| Try it |
Of the lines listed below, return exactly those that run from the line containing "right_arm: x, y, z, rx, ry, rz" through the line containing "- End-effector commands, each", both included.
Input data Block Start
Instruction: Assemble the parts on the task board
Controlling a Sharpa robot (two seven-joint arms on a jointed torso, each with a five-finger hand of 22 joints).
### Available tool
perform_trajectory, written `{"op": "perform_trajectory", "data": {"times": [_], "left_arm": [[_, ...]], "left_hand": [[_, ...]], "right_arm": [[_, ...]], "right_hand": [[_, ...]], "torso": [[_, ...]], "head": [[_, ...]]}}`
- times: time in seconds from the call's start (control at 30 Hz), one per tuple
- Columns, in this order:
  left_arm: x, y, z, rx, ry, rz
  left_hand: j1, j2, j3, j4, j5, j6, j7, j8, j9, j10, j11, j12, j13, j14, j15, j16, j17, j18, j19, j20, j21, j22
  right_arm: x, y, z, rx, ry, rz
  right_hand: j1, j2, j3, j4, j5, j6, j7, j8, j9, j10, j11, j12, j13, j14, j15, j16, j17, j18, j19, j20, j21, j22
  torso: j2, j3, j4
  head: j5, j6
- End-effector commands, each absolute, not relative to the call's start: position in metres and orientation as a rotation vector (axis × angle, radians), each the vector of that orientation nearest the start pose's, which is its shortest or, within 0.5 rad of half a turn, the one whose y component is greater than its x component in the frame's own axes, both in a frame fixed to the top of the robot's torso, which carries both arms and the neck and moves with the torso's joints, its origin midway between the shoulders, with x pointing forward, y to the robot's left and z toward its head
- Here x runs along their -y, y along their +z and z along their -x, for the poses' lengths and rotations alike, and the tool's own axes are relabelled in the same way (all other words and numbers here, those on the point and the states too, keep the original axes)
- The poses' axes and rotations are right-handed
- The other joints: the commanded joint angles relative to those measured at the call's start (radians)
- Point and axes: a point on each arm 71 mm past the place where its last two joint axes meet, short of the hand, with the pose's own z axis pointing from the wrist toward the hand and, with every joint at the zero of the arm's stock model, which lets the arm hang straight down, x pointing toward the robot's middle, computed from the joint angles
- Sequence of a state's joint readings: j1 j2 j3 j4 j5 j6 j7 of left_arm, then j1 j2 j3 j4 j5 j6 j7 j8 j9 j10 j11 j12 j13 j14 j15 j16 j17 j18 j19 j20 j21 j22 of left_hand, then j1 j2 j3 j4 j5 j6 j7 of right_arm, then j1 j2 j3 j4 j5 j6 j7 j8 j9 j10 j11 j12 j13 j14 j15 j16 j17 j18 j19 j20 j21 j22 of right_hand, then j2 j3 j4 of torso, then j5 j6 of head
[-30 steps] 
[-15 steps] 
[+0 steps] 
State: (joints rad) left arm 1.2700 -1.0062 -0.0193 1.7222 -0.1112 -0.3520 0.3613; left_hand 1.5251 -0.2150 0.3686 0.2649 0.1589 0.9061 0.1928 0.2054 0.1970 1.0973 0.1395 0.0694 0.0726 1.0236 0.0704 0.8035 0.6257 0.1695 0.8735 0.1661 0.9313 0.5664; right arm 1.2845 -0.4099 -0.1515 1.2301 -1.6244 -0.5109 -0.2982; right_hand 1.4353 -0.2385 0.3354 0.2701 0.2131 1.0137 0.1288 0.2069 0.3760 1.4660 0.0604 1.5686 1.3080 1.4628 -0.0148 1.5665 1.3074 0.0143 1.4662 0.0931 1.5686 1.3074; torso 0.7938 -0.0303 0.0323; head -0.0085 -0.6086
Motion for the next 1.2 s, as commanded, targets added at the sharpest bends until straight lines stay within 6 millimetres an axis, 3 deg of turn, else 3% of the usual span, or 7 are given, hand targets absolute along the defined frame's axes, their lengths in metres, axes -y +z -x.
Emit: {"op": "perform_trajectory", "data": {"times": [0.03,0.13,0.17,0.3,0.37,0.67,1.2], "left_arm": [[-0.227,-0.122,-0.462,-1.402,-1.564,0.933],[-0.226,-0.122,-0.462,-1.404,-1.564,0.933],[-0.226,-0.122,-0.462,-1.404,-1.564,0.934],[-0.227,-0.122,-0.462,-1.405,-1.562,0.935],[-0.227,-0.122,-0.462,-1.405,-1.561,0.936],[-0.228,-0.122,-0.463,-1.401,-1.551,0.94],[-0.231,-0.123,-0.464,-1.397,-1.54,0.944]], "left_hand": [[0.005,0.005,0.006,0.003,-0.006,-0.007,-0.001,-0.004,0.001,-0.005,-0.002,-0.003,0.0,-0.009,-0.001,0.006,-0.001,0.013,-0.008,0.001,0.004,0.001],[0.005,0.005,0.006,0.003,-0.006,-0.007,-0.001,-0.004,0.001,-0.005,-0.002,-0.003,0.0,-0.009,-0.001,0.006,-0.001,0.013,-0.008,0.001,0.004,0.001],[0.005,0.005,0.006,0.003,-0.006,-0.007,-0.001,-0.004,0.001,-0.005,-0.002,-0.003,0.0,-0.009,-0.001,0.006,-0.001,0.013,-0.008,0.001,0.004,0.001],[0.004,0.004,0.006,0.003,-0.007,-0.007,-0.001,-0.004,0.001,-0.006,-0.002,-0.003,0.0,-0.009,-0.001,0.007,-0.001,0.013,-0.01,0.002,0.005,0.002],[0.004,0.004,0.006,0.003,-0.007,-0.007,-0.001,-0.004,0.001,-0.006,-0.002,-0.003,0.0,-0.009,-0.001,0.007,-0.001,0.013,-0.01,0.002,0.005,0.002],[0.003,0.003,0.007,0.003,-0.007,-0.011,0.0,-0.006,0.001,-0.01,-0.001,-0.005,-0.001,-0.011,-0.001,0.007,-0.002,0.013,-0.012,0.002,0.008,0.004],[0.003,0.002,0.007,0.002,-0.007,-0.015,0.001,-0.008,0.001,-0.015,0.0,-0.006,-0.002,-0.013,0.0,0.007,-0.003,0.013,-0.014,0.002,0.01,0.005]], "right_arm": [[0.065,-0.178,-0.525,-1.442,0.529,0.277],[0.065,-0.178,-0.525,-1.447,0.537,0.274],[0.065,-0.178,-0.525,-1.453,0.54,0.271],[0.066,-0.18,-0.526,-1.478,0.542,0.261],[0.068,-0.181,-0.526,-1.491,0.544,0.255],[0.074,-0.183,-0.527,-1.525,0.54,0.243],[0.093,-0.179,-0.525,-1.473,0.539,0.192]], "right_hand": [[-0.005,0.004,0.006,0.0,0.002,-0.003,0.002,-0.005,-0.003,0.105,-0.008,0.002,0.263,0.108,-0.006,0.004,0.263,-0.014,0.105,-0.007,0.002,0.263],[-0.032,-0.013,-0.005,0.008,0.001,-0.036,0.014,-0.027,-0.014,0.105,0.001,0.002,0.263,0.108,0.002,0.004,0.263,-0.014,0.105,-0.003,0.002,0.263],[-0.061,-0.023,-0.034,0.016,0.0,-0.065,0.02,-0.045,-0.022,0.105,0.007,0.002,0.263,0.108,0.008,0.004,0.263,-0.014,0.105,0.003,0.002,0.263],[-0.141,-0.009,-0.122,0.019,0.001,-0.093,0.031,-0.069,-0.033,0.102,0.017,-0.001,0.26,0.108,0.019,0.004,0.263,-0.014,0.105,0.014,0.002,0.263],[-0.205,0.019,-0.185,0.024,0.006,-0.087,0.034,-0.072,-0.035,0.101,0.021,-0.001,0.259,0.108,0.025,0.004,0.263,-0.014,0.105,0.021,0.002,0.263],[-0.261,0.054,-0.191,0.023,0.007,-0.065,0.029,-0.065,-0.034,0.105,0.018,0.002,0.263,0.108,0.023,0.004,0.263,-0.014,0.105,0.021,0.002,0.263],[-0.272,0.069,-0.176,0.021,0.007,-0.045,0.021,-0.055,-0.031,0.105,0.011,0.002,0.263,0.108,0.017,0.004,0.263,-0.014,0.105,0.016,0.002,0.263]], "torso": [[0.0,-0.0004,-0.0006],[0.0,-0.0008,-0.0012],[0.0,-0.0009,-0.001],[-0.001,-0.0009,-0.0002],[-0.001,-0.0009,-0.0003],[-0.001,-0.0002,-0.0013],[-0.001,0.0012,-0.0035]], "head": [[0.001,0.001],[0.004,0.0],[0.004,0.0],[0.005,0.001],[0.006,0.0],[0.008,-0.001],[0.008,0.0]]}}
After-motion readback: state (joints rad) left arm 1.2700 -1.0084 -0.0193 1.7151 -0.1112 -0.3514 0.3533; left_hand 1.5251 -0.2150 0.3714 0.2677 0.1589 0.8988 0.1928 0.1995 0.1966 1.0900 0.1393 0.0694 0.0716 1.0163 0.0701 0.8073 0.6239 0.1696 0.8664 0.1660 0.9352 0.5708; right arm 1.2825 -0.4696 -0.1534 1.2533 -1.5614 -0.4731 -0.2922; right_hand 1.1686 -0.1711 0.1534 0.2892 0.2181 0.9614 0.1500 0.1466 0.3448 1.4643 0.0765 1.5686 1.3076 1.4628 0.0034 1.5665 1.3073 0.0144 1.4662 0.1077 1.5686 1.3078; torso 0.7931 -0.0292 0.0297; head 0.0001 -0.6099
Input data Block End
| Task output |
  right_arm: x, y, z, rx, ry, rz
  right_hand: j1, j2, j3, j4, j5, j6, j7, j8, j9, j10, j11, j12, j13, j14, j15, j16, j17, j18, j19, j20, j21, j22
  torso: j2, j3, j4
  head: j5, j6
- End-effector commands, each absolute, not relative to the call's start: position in metres and orientation as a rotation vector (axis × angle, radians), each the vector of that orientation nearest the start pose's, which is its shortest or, within 0.5 rad of half a turn, the one whose y component is greater than its x component in the frame's own axes, both in a frame fixed to the top of the robot's torso, which carries both arms and the neck and moves with the torso's joints, its origin midway between the shoulders, with x pointing forward, y to the robot's left and z toward its head

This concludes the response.